ESTERI
Fonte: La Stampa
di Paolo Mastrolilli
Hillary e il miliardario conquistano sette Stati a testa. Sanders solo quattro, Cruz due. Ma i giochi non sono ancora conclusi
Donald Trump e Hillary Clinton hanno vinto il “Super Tuesday” delle primarie americane, ma senza riuscire a chiudere in maniera definitiva la partita. La loro nomination per le presidenziali di novembre come candidati del Partito repubblicano e democratico è sempre più vicina, forse ormai inevitabile, però gli avversari non mollano. Trump ha vinto in Georgia, Alabama, Tennessee, Massachusetts, Virginia, Arkansas e Vermont, facendo anche il pieno dei delegati che deve conquistare per essere scelto alla Convention del Grand Old Party che si svolgerà a luglio a Cleveland. Una prestazione dominante, che lo lancia verso la nomination. «Io – ha detto Donald dopo il successo – sto allargando la base del partito. I voti sono con me, solo io posso battere Hillary Clinton, e l’establishment deve accettare questo fatto».

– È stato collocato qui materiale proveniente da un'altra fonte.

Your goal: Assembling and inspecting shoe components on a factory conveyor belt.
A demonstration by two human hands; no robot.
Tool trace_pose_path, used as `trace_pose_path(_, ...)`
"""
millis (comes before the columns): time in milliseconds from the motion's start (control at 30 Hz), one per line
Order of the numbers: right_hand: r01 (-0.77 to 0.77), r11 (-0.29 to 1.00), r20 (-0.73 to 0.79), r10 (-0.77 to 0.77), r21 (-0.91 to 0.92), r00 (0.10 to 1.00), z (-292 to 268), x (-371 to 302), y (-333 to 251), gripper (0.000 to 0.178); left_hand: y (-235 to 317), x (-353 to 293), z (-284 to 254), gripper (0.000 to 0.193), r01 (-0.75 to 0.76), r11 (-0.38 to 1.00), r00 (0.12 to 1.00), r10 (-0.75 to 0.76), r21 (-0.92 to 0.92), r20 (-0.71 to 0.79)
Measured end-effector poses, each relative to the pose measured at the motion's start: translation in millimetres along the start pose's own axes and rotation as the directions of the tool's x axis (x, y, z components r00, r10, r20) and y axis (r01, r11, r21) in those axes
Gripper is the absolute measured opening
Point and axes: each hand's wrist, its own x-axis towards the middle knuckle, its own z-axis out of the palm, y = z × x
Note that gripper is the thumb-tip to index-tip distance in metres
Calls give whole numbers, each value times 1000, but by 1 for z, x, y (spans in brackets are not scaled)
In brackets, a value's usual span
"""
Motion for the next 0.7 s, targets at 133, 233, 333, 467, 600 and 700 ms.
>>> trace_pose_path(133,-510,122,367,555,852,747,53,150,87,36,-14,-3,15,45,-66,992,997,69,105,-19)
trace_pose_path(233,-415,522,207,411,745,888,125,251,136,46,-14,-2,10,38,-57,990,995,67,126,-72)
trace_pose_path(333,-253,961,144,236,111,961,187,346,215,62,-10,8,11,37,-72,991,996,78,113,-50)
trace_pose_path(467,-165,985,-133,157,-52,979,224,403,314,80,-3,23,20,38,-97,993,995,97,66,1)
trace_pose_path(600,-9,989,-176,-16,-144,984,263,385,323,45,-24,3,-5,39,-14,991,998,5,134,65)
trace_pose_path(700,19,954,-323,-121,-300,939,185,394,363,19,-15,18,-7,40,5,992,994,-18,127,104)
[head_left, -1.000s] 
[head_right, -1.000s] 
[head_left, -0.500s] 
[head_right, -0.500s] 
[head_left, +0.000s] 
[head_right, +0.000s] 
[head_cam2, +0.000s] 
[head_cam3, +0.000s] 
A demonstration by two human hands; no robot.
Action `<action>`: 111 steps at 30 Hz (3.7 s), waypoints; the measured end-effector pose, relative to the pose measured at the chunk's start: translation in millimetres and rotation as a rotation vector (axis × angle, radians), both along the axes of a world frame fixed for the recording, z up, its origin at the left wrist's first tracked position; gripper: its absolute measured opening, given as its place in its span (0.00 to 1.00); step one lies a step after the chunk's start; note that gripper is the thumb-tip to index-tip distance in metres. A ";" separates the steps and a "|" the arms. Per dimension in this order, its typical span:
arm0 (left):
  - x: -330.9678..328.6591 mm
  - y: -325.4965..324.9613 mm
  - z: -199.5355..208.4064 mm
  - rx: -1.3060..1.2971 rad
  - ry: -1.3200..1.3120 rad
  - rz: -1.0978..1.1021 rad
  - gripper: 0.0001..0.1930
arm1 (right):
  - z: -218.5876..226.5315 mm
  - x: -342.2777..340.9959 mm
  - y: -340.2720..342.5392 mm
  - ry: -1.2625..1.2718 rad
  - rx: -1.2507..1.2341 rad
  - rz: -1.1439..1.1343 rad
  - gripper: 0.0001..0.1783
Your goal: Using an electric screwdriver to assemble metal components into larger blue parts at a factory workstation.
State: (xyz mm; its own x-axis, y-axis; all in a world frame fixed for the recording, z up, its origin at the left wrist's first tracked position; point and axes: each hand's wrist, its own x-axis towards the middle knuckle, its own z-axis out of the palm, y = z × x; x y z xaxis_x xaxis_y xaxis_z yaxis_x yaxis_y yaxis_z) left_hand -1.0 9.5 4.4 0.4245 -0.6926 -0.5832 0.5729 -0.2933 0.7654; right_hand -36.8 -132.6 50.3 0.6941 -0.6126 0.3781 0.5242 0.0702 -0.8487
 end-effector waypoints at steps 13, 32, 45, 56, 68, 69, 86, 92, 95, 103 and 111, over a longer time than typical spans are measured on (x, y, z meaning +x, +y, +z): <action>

Il senatore Ted Cruz, però, ha vinto il suo stato del Texas e il vicino Oklahoma, e questo lo ha spinto a chiedere che tutti gli altri candidati si ritirino, per concentrare su di lui i voti di chi non vuole Trump: «Solo io l’ho battuto tre volte. Gli altri ad un certo punto dovranno prendere atto della realtà e consentirci di riunificare il partito». Ma anche il senatore della Florida Marco Rubio ha ottenuto il suo primo successo, in Minnesota, e quindi ha dichiarato che non si ritirerà. Anzi, i suoi consiglieri pensano che possa vincere il proprio stato il 15 marzo, e quindi lanciare la rimonta nel Midwest. Il loro obiettivo è impedire che Trump ottenga abbastanza delegati per rendere inevitabile la sua nomination, e quindi contestarla alla Convention, dove l’establishment farebbe poi convergere il consenso del partito su Rubio. Trump quindi è sempre più lanciato, ma i notabili del suo stesso partito stanno cercando disperatamente di bloccarlo, al punto che hanno sollecitato diversi donatori a finanziare una campagna pubblicitaria contro di lui.
Sul fronte democratico, la Clinton ha vinto in Georgia, Virginia, Alabama, Tennessee, Texas, Arkansas, Massachusetts (più Samoa) tutti stati pesanti che le hanno consentito di aumentare il suo vantaggio su Sanders in termini di delegati. Dal punto di vista matematico, le possibilità di negarle la nomination sono praticamente inesistenti, ma Bernie non molla. Anche lui ha vinto, nel suo stato del Vermont, e poi in Colorado, Minnesota e Oklahoma. Sono stati piccoli, in termini di delegati, ma questi successi gli consentono di dire che la sua campagna ha ancora un senso. Adesso spera di fare delle sorprese nel Midwest, a partire dal Michigan che voterà l’8 marzo, per cercare di fermare Hillary. La Clinton però ha già gli occhi sulla sfida di novembre, probabilmente contro Trump, che infatti ieri ha attaccato: «L’America non ha bisogno di tornare grande: non ha mai smesso di esserla. Però deve diventare più inclusiva, e bisogna abbattere le barriere, invece di costruirle».